Standardized testing leads to student stress
The stakes are high at the school when it comes to standardized testing. According to the 2016 rankings by U.S. News, Washington-Lee is ranked 17th in the state and was awarded the gold medal for being one of the best high schools in the country. Teachers and administrators have high expectations for their students to uphold if not improve these statistics.
There is a lot of pressure for students to do well on high-stakes standardized testing in order for the school to succeed, and students are overwhelmed. “I really don’t like the standardized testing that we take for the state, ” sophomore Frida Moya said. “I have to spend so much of my time studying and I get really stressed out. If I mess up it’s basically over for me, because [the tests] are worth so much of my grade.”
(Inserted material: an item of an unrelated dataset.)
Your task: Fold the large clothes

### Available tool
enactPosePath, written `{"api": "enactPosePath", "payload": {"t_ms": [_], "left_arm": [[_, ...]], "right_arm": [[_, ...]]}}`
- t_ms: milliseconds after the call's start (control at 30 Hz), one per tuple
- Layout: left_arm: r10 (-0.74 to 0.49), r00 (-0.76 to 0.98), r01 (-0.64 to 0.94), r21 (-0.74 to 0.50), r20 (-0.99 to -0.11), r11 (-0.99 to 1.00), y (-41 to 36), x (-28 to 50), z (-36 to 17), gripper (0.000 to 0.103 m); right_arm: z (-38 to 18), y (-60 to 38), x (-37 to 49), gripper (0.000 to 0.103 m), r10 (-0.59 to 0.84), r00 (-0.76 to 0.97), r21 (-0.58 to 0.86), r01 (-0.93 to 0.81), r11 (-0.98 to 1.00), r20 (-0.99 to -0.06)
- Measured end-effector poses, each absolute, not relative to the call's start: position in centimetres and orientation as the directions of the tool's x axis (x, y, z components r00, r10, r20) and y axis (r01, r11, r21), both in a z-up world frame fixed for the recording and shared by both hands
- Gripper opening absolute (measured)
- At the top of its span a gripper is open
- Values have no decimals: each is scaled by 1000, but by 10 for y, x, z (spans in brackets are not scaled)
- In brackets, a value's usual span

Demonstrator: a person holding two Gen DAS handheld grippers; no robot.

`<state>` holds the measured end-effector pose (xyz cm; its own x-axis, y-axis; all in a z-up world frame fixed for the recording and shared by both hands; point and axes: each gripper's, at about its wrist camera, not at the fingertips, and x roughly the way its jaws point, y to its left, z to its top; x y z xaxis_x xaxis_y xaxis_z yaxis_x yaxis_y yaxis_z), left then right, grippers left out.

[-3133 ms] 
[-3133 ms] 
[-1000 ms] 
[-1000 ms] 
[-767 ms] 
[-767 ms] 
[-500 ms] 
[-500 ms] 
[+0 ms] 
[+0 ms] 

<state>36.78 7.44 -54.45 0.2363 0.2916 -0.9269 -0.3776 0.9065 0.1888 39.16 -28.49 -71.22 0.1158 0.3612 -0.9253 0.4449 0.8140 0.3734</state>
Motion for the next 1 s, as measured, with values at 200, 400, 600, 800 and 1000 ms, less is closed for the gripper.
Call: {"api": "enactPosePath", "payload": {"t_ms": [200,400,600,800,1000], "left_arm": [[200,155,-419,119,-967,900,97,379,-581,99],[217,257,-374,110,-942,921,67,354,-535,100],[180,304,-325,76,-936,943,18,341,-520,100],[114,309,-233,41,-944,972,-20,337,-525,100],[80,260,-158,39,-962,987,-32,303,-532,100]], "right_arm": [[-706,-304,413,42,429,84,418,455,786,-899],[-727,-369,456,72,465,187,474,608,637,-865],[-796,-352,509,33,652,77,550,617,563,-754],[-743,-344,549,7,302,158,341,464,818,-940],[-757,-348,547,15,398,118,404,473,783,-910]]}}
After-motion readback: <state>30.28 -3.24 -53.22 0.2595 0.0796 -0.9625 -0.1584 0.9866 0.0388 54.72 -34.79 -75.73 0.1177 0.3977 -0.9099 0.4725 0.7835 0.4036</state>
Moya is one of the thousands of people who feel that standardized testing is stressful. A survey from 2015 reported that 76 percent of psychologists from New York’s more than 600 school districts claim that state tests caused more anxiety than local tests. 80 percent of students opted out of taking standardized tests in New York the same year.
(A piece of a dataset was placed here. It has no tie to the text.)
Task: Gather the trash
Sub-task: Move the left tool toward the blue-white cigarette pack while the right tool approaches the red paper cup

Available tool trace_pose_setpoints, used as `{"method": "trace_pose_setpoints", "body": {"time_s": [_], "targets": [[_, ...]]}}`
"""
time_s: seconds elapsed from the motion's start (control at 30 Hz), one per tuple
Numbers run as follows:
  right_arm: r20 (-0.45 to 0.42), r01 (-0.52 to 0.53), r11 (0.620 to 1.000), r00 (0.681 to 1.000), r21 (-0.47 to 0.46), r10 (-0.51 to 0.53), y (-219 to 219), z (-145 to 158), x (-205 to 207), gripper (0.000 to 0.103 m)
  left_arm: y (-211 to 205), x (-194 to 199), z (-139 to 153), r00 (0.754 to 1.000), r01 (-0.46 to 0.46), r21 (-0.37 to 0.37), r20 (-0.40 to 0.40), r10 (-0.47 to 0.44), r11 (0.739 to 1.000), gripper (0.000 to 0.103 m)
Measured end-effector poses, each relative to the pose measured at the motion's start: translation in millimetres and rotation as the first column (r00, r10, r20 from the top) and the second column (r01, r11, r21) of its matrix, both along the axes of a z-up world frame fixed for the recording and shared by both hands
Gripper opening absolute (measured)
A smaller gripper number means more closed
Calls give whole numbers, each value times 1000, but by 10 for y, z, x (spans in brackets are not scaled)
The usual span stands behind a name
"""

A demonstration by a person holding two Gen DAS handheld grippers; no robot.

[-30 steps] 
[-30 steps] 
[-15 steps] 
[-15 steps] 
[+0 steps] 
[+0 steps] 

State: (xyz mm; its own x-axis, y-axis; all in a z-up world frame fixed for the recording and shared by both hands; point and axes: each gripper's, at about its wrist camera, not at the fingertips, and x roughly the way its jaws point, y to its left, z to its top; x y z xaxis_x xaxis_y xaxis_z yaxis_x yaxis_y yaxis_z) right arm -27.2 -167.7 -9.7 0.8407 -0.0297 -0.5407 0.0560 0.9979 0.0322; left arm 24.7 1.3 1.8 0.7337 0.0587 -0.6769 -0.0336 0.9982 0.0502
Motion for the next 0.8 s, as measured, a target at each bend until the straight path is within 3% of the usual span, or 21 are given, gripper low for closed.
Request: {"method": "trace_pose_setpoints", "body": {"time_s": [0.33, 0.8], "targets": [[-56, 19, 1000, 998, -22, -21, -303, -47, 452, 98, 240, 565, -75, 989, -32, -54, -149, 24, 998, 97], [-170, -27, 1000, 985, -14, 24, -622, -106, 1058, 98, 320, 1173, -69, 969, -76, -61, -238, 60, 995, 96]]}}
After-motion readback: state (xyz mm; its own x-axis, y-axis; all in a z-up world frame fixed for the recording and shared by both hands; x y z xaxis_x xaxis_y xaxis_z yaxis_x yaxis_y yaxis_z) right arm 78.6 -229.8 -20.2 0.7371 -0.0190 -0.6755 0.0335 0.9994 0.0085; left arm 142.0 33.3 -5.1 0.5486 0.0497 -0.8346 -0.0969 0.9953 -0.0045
After seeing New York’s resistance that year, Virginia, particularly Northern Virginia, made efforts to reduce the number of standardized tests. Even with all the attention drawn to this issue little action has been taken. In fact, the amount and intensity of standardized testing has increased over the years. Not only are students expected to take these difficult tests, but they are expected to do well on them too. With most students at our school being in advanced, IB, and AP classes, this can be a lot to juggle.
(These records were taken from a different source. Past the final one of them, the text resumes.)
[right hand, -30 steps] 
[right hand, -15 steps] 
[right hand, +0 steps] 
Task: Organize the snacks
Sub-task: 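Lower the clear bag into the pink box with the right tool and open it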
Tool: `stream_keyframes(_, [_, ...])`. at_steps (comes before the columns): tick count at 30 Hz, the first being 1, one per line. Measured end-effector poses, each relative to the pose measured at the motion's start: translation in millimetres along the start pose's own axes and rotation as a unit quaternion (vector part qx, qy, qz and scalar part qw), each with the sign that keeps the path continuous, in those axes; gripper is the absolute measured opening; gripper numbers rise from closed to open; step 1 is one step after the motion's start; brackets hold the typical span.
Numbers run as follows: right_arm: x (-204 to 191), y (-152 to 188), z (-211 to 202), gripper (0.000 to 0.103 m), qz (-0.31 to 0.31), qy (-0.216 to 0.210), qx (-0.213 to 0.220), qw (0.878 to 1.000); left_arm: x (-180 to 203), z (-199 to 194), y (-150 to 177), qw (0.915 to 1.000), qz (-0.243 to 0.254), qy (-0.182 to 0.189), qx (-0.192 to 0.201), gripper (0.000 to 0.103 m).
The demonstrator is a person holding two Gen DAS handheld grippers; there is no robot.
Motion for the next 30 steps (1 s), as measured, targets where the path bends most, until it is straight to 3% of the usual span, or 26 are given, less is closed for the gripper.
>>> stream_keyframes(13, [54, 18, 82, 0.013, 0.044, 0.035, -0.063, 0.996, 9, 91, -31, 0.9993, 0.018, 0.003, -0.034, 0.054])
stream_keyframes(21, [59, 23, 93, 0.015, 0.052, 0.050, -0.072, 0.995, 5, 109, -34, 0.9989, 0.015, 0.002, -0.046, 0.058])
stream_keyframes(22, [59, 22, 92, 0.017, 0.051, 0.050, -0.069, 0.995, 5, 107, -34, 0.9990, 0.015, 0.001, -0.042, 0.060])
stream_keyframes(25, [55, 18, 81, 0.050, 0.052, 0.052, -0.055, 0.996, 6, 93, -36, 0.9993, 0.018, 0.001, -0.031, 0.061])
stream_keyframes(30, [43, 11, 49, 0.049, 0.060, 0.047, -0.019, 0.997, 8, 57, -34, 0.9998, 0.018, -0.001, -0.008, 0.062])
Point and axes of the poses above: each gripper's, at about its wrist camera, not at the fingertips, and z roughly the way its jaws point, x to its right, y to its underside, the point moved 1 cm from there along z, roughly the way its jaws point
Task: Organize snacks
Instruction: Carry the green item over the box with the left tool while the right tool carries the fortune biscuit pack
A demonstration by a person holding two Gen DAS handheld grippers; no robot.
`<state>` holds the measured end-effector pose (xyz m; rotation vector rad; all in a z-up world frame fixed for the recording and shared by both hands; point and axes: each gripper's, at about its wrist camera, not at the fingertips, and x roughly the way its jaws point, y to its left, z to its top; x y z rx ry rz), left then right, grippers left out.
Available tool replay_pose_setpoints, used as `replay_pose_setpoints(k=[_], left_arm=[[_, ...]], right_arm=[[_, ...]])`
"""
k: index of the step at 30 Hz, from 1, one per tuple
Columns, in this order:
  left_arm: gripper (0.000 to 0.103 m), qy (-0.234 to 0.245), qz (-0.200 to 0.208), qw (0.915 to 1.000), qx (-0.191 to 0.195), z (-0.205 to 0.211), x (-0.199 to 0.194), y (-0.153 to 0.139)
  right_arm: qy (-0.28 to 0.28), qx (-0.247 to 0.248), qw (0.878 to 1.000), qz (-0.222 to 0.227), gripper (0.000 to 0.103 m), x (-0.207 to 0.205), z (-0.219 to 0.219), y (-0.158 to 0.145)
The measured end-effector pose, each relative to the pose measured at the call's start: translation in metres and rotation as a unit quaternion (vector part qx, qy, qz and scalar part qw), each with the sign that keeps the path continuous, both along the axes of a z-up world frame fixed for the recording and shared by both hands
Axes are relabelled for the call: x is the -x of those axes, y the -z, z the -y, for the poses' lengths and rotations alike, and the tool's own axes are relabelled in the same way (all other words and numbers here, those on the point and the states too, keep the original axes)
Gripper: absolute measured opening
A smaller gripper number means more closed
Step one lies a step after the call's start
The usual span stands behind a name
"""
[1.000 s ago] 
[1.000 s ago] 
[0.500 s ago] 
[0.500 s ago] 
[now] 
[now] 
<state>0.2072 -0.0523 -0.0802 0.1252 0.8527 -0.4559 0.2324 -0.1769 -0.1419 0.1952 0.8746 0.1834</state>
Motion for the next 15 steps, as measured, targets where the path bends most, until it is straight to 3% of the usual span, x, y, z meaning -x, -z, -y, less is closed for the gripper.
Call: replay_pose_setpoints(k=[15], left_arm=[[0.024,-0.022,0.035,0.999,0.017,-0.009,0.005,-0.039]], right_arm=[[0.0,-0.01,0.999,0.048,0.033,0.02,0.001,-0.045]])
Junior Ritavash Chowdhury is a full IB student who came to the school through the lottery system. Chowdhury finds it difficult to balance the four to five hours of IB homework he gets and the two sports he plays with the large amounts of studying that come with standardized testing. He often finds himself staying up until two or three o’clock in the morning trying to get everything done. “[Standardized testing] causes immense stress to the student,” Ritavash said. “It just makes them overwork and over study, and fries [the student’s] brains.”
Standardized testing has been criticized by many educators and students over the years. Many argue results shown from standardized tests are not anything that couldn’t be shown from finals, homework and classwork.
Gavin Morgan, another junior at the school, takes IB and AP classes. He feels that the added pressure from standardized testing is unnecessary since students have finals. “Honestly, AP and IB tests are a pain, and only really matter if you’re trying to get the college credit, but it’s worth doing, the standardized tests are easy,” Morgan explains. “You need them to pass the class, but there’s not point in having them if you already have finals and everything that shows that you’re well versed in the class.”
Research has shown that standardized testing encourages and increases memorization rather than learning. “What [standardized testing] can measure and count are isolated skills, specific facts and functions, the least interesting and least significant aspects of learning,” Alfie Kohn said in his book The Case Against Standardized Testing.
Overall, students feel that standardized testing isn’t doing them much, if any good. They think that there are several other ways to measure how well they are doing in school and that the stress these tests provide could easily be avoided by eliminating them altogether. “Those tests do nothing but force us to memorize things that we may not use,” senior Tony Auguste said. “We should be learning more about things that we will use in everyday life.”